> Assignment: Gather each line in the entries that includes the string "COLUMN".

[Source data Boundary: Start]

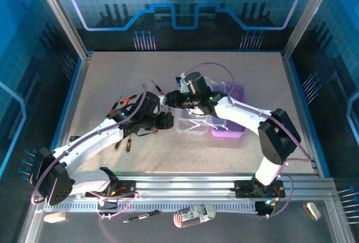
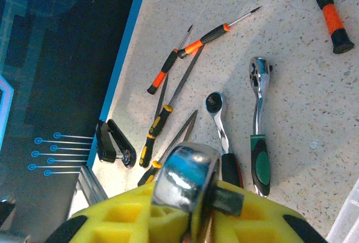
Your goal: Pack the tool kit
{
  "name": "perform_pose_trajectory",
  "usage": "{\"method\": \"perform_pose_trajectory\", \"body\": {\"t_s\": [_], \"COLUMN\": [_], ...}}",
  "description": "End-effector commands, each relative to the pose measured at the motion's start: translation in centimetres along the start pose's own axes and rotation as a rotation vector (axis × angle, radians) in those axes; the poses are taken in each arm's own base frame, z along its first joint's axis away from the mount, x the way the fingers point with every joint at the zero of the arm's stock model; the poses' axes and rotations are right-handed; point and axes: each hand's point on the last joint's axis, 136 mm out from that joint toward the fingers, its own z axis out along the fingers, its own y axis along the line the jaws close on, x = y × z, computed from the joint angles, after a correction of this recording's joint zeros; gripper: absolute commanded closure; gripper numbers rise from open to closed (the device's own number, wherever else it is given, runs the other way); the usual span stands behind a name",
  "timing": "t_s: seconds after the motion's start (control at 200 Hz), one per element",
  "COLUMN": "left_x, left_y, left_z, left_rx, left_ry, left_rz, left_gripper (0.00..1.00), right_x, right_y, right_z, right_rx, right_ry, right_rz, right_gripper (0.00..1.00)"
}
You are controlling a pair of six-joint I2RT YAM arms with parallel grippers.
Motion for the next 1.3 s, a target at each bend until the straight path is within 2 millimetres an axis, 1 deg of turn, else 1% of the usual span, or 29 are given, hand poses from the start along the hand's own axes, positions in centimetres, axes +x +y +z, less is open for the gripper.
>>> {"method": "perform_pose_trajectory", "body": {"t_s": [0.0, 0.035, 0.065, 0.125, 0.19, 0.215, 0.285, 0.36, 0.425, 0.54, 0.645, 0.73, 0.795, 0.845, 0.96, 1.036, 1.101, 1.296], "left_x": [-1.5, -1.5, -1.6, -1.8, -2.0, -2.1, -2.2, -2.2, -1.9, -0.7, 0.4, 1.1, 1.3, 1.3, 1.0, 0.8, 0.6, 0.0], "left_y": [-1.3, -1.1, -0.8, -0.3, 0.6, 1.0, 2.0, 3.6, 5.5, 8.4, 9.9, 11.1, 11.5, 11.8, 11.9, 11.7, 11.5, 11.0], "left_z": [-1.6, -1.9, -2.3, -3.1, -4.1, -4.6, -5.8, -6.6, -7.1, -7.0, -6.5, -6.2, -6.1, -6.2, -6.5, -6.5, -6.4, -6.5], "left_rx": [0.045, 0.038, 0.031, 0.014, -0.018, -0.031, -0.057, -0.093, -0.137, -0.174, -0.163, -0.169, -0.175, -0.183, -0.187, -0.177, -0.172, -0.176], "left_ry": [-0.089, -0.104, -0.119, -0.160, -0.214, -0.238, -0.308, -0.382, -0.450, -0.532, -0.577, -0.600, -0.613, -0.624, -0.642, -0.648, -0.647, -0.637], "left_rz": [0.051, 0.051, 0.049, 0.045, 0.027, 0.018, -0.011, -0.055, -0.135, -0.260, -0.328, -0.379, -0.393, -0.398, -0.398, -0.397, -0.390, -0.366], "left_gripper": [0.51, 0.43, 0.33, 0.23, 0.06, 0.01, 0.01, 0.01, 0.01, 0.01, 0.01, 0.01, 0.01, 0.01, 0.01, 0.01, 0.01, 0.01], "right_x": [-1.1, -1.3, -1.6, -2.1, -2.5, -2.7, -3.1, -3.7, -4.0, -4.6, -5.3, -6.0, -6.6, -7.0, -7.4, -7.3, -6.9, -5.7], "right_y": [1.7, 1.7, 1.7, 1.7, 1.6, 1.5, 1.0, 0.6, 0.2, -0.9, -1.9, -3.2, -4.5, -5.9, -9.9, -12.7, -14.8, -19.4], "right_z": [-0.5, -0.7, -1.0, -1.4, -2.0, -2.3, -3.1, -4.2, -5.2, -7.3, -9.7, -12.0, -13.8, -15.3, -18.7, -20.6, -21.5, -22.0], "right_rx": [-0.029, -0.021, -0.013, 0.000, 0.006, 0.012, 0.026, 0.036, 0.049, 0.088, 0.128, 0.174, 0.217, 0.268, 0.422, 0.515, 0.597, 0.777], "right_ry": [-0.026, -0.032, -0.041, -0.051, -0.053, -0.055, -0.064, -0.076, -0.082, -0.092, -0.109, -0.134, -0.161, -0.183, -0.236, -0.260, -0.252, -0.180], "right_rz": [-0.050, -0.059, -0.068, -0.085, -0.101, -0.107, -0.113, -0.124, -0.136, -0.148, -0.160, -0.157, -0.150, -0.146, -0.116, -0.083, -0.060, -0.025], "right_gripper": [0.91, 0.92, 0.92, 0.92, 0.92, 0.92, 0.91, 0.92, 0.91, 0.91, 0.92, 0.92, 0.92, 0.92, 0.92, 0.92, 0.92, 0.93]}}
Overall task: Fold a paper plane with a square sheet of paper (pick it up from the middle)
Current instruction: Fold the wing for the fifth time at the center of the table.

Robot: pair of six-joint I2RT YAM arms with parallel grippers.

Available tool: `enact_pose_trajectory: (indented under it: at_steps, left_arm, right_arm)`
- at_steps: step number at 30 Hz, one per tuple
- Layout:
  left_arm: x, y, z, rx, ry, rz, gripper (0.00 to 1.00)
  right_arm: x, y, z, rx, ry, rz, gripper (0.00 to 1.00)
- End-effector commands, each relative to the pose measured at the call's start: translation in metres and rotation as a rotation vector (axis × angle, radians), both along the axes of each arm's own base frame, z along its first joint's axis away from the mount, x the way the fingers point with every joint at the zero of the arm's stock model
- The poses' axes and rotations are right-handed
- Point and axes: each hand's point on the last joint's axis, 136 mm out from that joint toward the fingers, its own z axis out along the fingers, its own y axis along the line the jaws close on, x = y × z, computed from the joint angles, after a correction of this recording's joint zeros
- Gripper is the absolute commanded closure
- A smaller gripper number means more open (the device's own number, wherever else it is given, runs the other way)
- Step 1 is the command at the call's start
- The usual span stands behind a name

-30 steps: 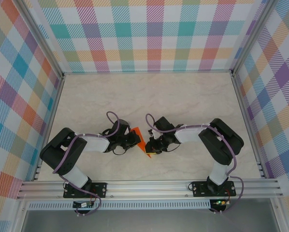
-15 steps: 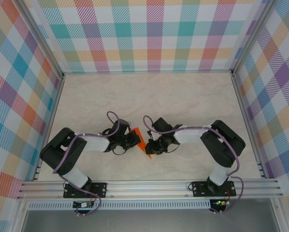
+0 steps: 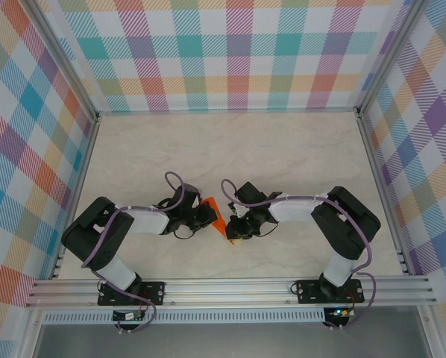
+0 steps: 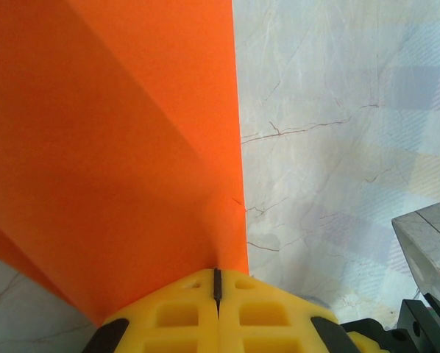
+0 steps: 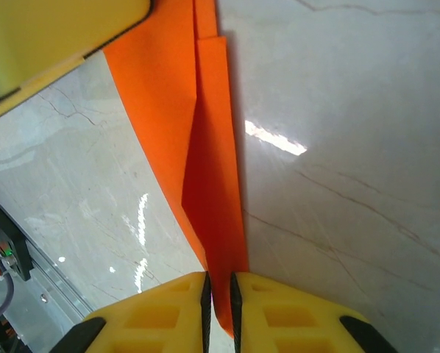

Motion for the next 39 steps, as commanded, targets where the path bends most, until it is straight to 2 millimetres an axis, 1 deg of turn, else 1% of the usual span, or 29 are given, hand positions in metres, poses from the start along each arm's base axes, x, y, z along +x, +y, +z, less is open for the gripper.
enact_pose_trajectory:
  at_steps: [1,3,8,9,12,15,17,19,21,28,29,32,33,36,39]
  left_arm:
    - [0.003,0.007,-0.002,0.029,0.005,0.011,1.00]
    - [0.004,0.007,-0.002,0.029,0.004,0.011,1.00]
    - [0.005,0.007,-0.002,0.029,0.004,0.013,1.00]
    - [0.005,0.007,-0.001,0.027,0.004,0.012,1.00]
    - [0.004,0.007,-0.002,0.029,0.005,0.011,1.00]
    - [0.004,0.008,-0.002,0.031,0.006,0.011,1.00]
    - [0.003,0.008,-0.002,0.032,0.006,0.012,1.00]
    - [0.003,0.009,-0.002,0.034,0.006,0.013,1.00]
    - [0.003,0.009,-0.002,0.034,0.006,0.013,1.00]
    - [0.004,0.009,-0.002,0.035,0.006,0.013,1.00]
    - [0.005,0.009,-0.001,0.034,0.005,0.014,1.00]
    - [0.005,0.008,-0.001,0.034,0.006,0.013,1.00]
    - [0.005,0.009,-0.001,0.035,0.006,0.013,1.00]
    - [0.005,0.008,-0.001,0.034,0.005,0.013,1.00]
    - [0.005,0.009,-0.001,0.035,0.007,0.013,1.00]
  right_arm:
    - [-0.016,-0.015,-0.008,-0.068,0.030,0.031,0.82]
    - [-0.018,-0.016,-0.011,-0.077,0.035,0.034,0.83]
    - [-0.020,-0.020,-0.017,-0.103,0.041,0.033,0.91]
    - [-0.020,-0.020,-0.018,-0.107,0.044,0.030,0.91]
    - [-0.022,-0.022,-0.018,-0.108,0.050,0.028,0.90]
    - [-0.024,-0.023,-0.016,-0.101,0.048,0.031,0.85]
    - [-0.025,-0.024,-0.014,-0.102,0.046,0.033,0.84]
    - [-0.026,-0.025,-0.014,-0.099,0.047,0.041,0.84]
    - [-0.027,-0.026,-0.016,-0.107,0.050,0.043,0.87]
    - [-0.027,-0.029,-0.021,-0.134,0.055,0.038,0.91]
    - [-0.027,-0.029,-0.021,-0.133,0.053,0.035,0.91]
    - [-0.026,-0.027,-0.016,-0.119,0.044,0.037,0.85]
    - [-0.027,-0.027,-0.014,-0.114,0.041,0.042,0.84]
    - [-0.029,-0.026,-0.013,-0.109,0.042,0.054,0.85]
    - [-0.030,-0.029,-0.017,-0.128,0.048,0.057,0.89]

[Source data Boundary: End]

> Answer space:
  "usage": "{\"method\": \"perform_pose_trajectory\", \"body\": {\"t_s\": [_], \"COLUMN\": [_], ...}}",
  "COLUMN": "left_x, left_y, left_z, left_rx, left_ry, left_rz, left_gripper (0.00..1.00), right_x, right_y, right_z, right_rx, right_ry, right_rz, right_gripper (0.00..1.00)"

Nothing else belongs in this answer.